Have you checked the FAQs above to see if your question is answered? View previous questions.

  1. Garden Girl says

    8 years ago

    I love this idea. I am going to try it this weekend. Thanks!

    Hope on over to my site for my latest creation.

  2. Becky says

    8 years ago

    I can definitely use this!!

  3. Betsy @ Romance on a Dime says

    8 years ago

    This is great info!! We don’t have tile in our bathroom, but there are definitely still corners that need to be clean. Thanks for linking up at Romance on a dime!!

  4. Michael at adaddyblog.com says

    8 years ago

    Great info, and I appreciate this tip: “Use an old toothbrush for scrubbing, and please don’t use one you’re going to put in your mouth later!”

  5. fatmonica says

    8 years ago

    Thanks for this.i was only thinking of sorting the tiles in my bathroom yesterday!

  6. Katie says

    8 years ago

    The DDH is in charge of cleaning the downstairs bathroom (the only one with a shower/tile). And our grout was gross. Even if you do pretty well doing a regular wipe-down, it seems like the grout always needs to be tackled separately. 🙁 Cause yeah. Slime monsters.

    I don’t know what he used; I think just 409 (everything I clean we use some sort of homemade concoction, but he insists that if he is going to clean, he’s going to use the products he wants to use. so I let him).

    BUT! I did get him a brush at Target or Walmart that was labeled as a “grout-cleaning brush,” and he says it works better than a toothbrush (bigger so more surface area and stiffer bristles) and waaaaaay better than just a sponge. It has a plastic handle and a line of stiff blue bristles on one side and a wider line of softer white bristles on the other. Our grout looks amazing now, and it took him only about a half hour.

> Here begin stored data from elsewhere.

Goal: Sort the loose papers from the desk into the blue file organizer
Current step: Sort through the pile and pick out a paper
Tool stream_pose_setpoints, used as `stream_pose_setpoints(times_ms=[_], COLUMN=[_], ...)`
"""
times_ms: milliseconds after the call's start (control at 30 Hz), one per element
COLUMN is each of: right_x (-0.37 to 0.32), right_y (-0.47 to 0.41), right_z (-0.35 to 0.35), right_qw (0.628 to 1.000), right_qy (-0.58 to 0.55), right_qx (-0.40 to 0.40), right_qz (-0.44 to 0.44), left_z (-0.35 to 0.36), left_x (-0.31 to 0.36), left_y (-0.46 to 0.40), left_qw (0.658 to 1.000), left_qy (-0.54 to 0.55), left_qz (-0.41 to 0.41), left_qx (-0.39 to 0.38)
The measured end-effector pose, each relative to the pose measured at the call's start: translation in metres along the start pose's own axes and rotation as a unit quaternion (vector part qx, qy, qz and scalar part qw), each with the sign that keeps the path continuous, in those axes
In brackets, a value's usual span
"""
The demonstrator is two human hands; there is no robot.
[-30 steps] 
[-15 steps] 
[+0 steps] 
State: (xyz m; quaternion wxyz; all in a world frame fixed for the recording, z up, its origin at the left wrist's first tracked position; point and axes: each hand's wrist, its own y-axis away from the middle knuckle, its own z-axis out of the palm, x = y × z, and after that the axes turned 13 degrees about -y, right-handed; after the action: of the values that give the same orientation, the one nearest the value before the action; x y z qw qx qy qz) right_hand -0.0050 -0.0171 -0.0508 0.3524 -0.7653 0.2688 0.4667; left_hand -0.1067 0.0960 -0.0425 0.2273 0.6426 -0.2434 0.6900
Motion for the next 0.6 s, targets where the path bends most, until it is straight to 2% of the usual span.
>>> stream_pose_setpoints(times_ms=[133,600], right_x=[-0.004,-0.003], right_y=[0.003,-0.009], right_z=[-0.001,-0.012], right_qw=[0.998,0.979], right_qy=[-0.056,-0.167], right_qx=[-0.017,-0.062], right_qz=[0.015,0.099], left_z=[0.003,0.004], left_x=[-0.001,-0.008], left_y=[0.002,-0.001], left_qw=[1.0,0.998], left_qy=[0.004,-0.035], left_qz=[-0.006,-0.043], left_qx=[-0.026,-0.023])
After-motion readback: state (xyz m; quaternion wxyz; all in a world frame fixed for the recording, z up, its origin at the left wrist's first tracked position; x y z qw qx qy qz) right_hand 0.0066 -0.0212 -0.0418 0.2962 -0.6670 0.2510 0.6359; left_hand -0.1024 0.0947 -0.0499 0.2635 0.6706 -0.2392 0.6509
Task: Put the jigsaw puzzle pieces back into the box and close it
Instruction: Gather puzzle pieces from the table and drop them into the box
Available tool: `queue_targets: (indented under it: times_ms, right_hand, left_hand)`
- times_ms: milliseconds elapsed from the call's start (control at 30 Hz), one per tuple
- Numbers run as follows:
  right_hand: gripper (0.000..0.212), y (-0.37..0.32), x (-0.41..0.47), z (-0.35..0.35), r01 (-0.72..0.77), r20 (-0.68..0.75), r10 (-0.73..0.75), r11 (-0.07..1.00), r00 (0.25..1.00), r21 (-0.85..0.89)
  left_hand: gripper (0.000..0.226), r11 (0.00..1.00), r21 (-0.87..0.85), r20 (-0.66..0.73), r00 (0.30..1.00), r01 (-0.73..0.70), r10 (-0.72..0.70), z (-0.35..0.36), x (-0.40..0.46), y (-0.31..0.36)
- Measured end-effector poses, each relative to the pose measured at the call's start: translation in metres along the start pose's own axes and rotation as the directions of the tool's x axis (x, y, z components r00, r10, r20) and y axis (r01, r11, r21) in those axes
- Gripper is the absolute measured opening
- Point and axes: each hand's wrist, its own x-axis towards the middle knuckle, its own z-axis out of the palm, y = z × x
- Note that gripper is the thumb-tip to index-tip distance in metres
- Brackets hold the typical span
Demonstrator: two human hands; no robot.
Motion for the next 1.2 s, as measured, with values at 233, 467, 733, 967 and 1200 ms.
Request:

    I don’t usually like to buy weird specialized cleaning doohickeys, but this really was worth it. ^_^

    • Jessi says

      8 years ago

      Yeah stiffer bristles would definitely help! My old toothbrush has super stiff bristles (thus why it is “old”…it was too harsh for my gums) so it works ok, but it was still a lot of scrubbing!

    • Mandy says

      3 years ago

      We have one of those grout brushes and cleaning what seems like ten acres of tile without it would be a beast. I don’t remember what it cost but whatever it was it was worth it.

  7. norma brooks says

    8 years ago

    I made the mistake of cleaning a bathroom yrs ago with out gloves and just bleach and had to go to emergency room as I burnt my hands, so use rubber gloves and don’t forget to dilute it.

    • Jessi says

      8 years ago

      Oh no, sorry to hear that! It’s definitely good advice to be careful; my hands were okay but safety first! And rubber gloves are cheap and easy to come by so it can’t hurt to use them and be on the safe side 🙂

      • Lee says

        1 year ago

        The bleach I buy is concentrated, or “anti-splash”, it’s super thick so should I cut the qty of bleach in half and still be effective?

        • Jessi Wohlwend says

          1 year ago

          That should work just fine! You want to have the mixture be thick enough that it won’t drip down and slide off your grout lines, but if your bleach is already thicker you won’t need as much to make a good paste.